= Task brief =
Repeat word for word, please, only the lines of the material from the one containing "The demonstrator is" through its final line, both ends included.
-.-.-
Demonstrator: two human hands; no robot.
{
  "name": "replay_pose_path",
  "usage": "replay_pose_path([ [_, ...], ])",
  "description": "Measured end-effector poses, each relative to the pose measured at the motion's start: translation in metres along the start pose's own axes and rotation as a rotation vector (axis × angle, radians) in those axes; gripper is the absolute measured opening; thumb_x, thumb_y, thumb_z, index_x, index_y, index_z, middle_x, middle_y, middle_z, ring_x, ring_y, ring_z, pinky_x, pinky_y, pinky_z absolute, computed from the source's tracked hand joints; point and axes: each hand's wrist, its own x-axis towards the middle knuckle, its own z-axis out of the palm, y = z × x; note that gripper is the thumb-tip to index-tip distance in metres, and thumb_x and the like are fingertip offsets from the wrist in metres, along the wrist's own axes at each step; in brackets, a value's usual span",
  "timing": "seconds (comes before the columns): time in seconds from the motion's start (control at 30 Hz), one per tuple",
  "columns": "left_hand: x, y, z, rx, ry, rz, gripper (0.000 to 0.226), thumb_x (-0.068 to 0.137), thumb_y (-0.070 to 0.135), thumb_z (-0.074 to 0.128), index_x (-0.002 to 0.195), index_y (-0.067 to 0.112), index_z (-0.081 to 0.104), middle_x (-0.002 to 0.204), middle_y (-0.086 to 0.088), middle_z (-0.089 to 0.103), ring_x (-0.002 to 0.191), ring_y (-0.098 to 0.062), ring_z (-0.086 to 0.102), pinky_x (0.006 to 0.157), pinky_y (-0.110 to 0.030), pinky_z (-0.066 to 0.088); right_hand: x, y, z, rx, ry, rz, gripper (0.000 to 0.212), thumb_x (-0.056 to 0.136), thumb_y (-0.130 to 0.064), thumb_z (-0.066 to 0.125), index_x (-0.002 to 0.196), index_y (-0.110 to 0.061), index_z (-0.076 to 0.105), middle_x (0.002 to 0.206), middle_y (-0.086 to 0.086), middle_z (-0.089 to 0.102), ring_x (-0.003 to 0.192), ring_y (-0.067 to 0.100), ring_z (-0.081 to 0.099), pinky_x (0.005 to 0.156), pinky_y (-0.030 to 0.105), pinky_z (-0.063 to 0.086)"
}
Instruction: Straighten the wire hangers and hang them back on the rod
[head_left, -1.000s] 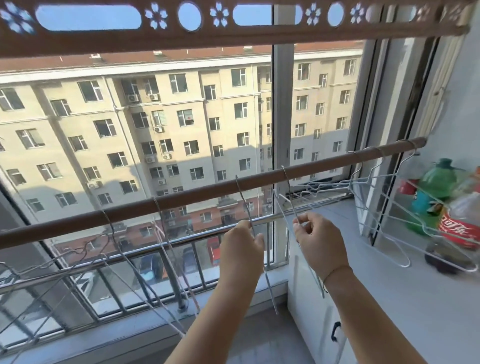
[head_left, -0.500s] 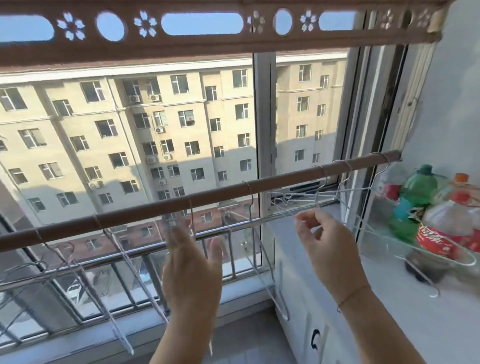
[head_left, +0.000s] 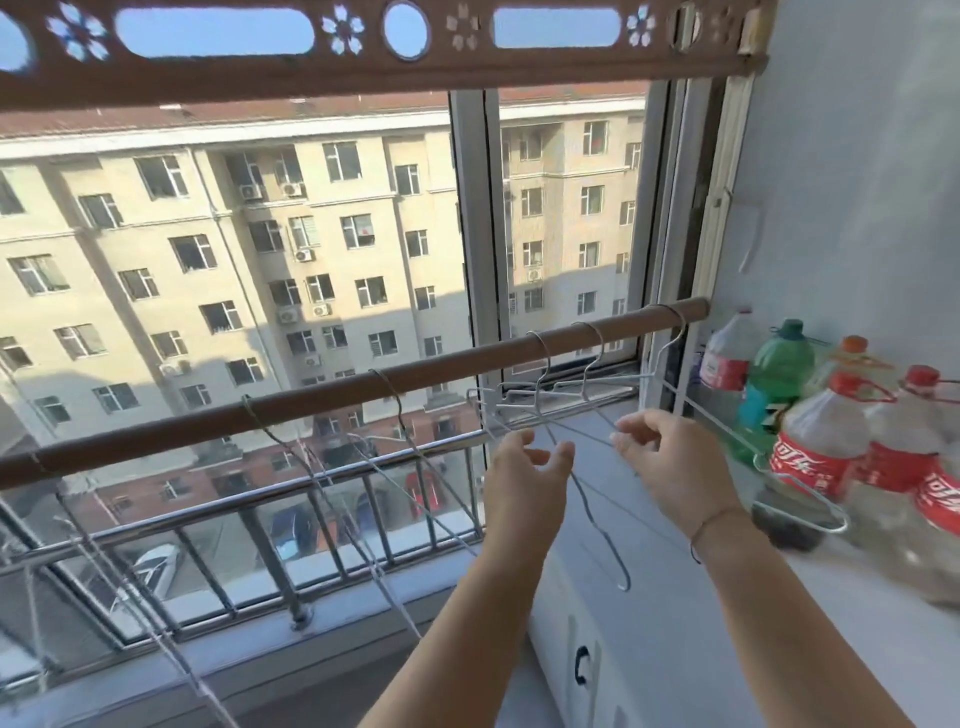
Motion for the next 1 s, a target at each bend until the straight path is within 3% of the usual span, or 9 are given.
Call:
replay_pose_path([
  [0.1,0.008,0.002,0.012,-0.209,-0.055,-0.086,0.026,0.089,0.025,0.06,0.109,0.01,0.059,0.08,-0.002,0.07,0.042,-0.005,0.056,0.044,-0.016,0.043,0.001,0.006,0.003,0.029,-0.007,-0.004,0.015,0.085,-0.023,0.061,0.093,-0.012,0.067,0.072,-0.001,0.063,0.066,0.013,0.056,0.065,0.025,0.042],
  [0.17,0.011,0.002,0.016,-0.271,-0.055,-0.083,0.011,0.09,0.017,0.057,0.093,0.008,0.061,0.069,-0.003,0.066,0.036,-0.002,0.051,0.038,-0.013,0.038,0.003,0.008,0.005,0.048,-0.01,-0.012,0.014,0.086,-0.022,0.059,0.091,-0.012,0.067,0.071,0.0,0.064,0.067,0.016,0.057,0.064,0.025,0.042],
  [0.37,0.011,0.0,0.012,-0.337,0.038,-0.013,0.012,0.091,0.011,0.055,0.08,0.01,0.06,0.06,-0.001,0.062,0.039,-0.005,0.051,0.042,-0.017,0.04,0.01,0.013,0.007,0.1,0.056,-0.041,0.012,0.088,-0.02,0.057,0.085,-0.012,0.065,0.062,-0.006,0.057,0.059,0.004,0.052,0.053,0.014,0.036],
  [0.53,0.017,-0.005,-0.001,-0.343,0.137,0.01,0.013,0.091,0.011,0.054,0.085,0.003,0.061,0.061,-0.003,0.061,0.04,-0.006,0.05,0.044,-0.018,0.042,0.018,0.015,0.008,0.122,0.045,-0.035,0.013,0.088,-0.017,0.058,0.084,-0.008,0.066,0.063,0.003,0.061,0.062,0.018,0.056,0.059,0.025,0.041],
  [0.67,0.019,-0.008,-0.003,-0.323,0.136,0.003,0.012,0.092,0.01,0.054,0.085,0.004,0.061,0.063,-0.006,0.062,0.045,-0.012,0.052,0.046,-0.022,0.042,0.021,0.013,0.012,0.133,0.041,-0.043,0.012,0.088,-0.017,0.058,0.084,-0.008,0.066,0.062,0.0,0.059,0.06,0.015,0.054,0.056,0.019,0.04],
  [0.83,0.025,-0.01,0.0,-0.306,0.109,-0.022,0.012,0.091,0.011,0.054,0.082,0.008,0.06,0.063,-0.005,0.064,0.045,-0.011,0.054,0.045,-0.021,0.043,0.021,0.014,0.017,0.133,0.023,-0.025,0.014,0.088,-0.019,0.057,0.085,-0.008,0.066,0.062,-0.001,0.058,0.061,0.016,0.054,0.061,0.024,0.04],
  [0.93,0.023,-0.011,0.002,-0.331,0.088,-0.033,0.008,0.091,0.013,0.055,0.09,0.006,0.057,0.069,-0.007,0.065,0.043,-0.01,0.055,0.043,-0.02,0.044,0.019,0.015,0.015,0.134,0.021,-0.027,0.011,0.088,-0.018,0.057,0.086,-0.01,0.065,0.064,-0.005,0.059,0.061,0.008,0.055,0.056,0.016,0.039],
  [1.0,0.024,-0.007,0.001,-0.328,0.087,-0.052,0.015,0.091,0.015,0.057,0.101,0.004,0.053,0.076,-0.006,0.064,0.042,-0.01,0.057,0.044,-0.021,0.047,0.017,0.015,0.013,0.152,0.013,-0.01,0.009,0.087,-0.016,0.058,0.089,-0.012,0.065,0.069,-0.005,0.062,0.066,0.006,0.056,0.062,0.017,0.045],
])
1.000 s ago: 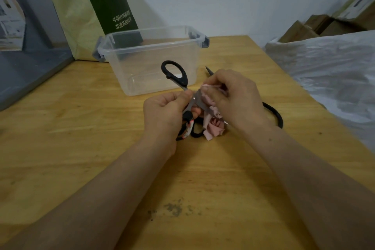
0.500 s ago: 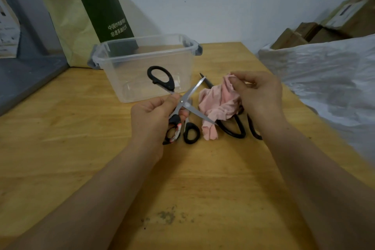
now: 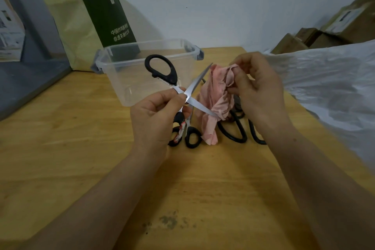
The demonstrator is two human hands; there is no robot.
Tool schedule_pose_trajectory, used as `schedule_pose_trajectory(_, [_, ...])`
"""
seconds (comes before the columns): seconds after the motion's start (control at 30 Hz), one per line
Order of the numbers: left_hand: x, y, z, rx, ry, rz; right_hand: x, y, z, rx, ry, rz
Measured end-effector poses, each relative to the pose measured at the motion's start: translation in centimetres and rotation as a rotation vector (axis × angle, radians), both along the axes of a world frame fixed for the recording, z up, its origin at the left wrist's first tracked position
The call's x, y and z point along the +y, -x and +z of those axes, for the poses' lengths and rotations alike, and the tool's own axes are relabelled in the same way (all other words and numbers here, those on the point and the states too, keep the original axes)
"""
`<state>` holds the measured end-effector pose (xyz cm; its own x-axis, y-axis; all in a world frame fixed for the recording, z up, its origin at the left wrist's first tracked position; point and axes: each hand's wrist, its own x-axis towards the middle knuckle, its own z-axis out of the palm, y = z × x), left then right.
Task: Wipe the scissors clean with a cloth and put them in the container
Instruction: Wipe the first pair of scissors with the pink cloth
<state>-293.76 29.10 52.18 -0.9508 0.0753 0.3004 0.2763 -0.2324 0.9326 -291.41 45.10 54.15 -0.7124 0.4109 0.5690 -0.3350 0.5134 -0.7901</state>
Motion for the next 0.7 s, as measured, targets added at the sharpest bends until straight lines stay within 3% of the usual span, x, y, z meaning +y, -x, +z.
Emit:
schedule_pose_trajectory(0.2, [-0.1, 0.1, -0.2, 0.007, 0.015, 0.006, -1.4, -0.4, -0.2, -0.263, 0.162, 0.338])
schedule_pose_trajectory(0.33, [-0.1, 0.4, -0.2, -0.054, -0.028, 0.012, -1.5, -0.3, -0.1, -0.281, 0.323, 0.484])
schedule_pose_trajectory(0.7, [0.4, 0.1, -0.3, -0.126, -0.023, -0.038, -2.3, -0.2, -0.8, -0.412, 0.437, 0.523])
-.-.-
= Solution =
The demonstrator is two human hands; there is no robot.
Tool schedule_pose_trajectory, used as `schedule_pose_trajectory(_, [_, ...])`
"""
seconds (comes before the columns): seconds after the motion's start (control at 30 Hz), one per line
Order of the numbers: left_hand: x, y, z, rx, ry, rz; right_hand: x, y, z, rx, ry, rz
Measured end-effector poses, each relative to the pose measured at the motion's start: translation in centimetres and rotation as a rotation vector (axis × angle, radians), both along the axes of a world frame fixed for the recording, z up, its origin at the left wrist's first tracked position
The call's x, y and z point along the +y, -x and +z of those axes, for the poses' lengths and rotations alike, and the tool's own axes are relabelled in the same way (all other words and numbers here, those on the point and the states too, keep the original axes)
"""
`<state>` holds the measured end-effector pose (xyz cm; its own x-axis, y-axis; all in a world frame fixed for the recording, z up, its origin at the left wrist's first tracked position; point and axes: each hand's wrist, its own x-axis towards the middle knuckle, its own z-axis out of the palm, y = z × x), left then right.
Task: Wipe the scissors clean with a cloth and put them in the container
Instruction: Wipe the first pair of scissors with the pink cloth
<state>-293.76 29.10 52.18 -0.9508 0.0753 0.3004 0.2763 -0.2324 0.9326 -291.41 45.10 54.15 -0.7124 0.4109 0.5690 -0.3350 0.5134 -0.7901</state>
Motion for the next 0.7 s, as measured, targets added at the sharpest bends until straight lines stay within 3% of the usual span, x, y, z meaning +y, -x, +z.
Emit:
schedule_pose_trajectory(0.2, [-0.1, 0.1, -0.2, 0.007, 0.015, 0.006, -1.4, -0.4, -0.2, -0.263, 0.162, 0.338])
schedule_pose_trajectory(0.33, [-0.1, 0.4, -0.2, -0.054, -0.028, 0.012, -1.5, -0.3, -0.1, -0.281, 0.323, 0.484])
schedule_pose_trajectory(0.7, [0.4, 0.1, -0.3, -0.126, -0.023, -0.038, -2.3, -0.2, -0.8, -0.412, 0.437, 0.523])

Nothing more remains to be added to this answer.